New legislation confirms player wagers are VAT-exempt while reinforcing corporate tax obligations, providing greater certainty for operators and regulators across the gaming sector
Nigeria’s gambling and lottery industry has received a major regulatory and fiscal clarification following the enactment of the Tax Act 2025, which definitively settles the long-standing question of how betting and lottery stakes should be treated for Value Added Tax (VAT) purposes.
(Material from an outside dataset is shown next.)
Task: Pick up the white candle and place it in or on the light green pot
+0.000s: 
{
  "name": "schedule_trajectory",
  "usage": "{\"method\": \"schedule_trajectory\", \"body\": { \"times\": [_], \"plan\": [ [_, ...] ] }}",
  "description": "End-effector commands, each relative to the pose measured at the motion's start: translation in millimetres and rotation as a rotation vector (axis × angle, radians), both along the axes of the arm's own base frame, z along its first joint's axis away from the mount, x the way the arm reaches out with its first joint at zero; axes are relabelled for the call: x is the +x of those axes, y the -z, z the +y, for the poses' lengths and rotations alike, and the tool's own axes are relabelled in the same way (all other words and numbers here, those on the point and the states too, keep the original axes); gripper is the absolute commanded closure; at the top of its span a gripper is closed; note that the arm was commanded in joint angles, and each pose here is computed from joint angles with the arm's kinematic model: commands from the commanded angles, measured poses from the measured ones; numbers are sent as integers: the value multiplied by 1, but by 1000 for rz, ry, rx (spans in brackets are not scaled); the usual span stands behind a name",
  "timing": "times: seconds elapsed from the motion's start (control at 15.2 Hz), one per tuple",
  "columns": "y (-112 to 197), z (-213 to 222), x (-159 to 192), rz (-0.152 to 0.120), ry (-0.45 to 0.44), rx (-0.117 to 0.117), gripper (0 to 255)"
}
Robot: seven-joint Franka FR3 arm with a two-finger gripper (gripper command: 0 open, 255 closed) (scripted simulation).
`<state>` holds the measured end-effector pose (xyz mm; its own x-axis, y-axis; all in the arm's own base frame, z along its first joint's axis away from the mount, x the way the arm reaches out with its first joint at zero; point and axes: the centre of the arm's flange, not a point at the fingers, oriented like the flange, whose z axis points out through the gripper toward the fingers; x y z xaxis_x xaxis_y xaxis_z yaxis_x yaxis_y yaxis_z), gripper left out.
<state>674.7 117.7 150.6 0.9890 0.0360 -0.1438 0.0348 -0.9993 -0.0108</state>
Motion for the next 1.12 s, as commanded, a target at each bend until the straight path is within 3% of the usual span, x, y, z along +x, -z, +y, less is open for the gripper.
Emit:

Signed into law by President Bola Ahmed Tinubu on 26 June 2025 and scheduled to take effect from 1 January 2026, the Act forms part of a broader reform agenda aimed at simplifying Nigeria’s tax system and eliminating inconsistencies that have previously created uncertainty for businesses.
At the centre of the reform is the explicit exemption of money wagered on games of chance from VAT. Under Section 185(m) of the new legislation, “money, stakes or securities including interest in money or securities” are classified as VAT-exempt. The Act further defines a “stake” as the amount wagered by a player in a game, making it clear that the funds placed by customers on betting or lottery products are not considered taxable supplies for VAT purposes. This clarification resolves years of debate among operators and tax authorities over whether wagers themselves should be subject to the standard 7.5% VAT rate.
While player stakes are exempt, the legislation reaffirms that Nigeria’s general VAT framework remains in force for other taxable goods and services. Section 148 of the Act maintains the 7.5% rate on all taxable supplies, subject to the exemptions outlined in the law. As a result, ancillary services provided by gaming companies may still attract VAT, but the core wagering transaction is now clearly excluded.
Importantly, the VAT exemption does not remove the sector’s broader tax obligations. The Act confirms that lottery and gaming businesses remain fully subject to corporate income tax on their profits. Section 62 specifies that, when calculating taxable income, operators are permitted to deduct key cost items, including winnings and prizes paid out from prize funds, commissions paid to agents, and statutory levies remitted to federal and state regulators. This framework ensures that companies are taxed on their actual net earnings rather than on gross turnover or the flow of player funds through their platforms.
The reforms were developed under the leadership of the Presidential Fiscal Policy and Tax Reforms Committee, chaired by Taiwo Oyedele, whose mandate has been to modernise Nigeria’s tax system, close loopholes, and provide clearer guidance to both domestic and international investors. For the gaming industry, the new provisions are expected to enhance compliance, reduce disputes with the Federal Inland Revenue Service, and create a more predictable operating environment, particularly for digital and online betting platforms.
Overall, the Tax Act 2025 represents a significant step toward regulatory certainty in one of Africa’s largest gambling markets, balancing the need for effective tax collection with a clearer, more commercially realistic treatment of betting and lottery operations.